DIRECTIONS: Please reproduce verbatim the lines below, from the first through the one with "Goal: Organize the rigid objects".

SOURCE MATERIAL:
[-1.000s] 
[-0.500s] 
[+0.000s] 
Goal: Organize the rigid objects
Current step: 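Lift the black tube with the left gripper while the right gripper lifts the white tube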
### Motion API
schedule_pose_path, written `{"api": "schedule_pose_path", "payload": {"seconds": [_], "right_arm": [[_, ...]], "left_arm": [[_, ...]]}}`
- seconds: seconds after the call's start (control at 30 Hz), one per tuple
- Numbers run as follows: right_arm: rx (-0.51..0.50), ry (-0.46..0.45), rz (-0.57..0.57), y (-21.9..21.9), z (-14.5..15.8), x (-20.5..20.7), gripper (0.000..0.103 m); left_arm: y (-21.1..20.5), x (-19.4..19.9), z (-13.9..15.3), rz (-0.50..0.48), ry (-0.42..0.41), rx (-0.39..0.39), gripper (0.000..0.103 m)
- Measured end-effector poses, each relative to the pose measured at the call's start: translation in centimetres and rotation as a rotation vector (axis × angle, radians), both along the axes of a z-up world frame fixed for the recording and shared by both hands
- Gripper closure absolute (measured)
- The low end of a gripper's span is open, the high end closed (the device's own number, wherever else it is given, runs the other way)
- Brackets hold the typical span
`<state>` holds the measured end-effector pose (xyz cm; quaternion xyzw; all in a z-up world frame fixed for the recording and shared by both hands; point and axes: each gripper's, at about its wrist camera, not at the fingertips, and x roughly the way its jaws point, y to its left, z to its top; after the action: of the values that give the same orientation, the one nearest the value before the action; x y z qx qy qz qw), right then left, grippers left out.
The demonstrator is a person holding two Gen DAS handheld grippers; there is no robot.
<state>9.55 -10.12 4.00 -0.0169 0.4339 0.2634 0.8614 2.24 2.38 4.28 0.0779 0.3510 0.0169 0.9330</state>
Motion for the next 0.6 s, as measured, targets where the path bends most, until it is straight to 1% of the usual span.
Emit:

PROBLEM SOLUTION:
[-1.000s] 
[-0.500s] 
[+0.000s] 
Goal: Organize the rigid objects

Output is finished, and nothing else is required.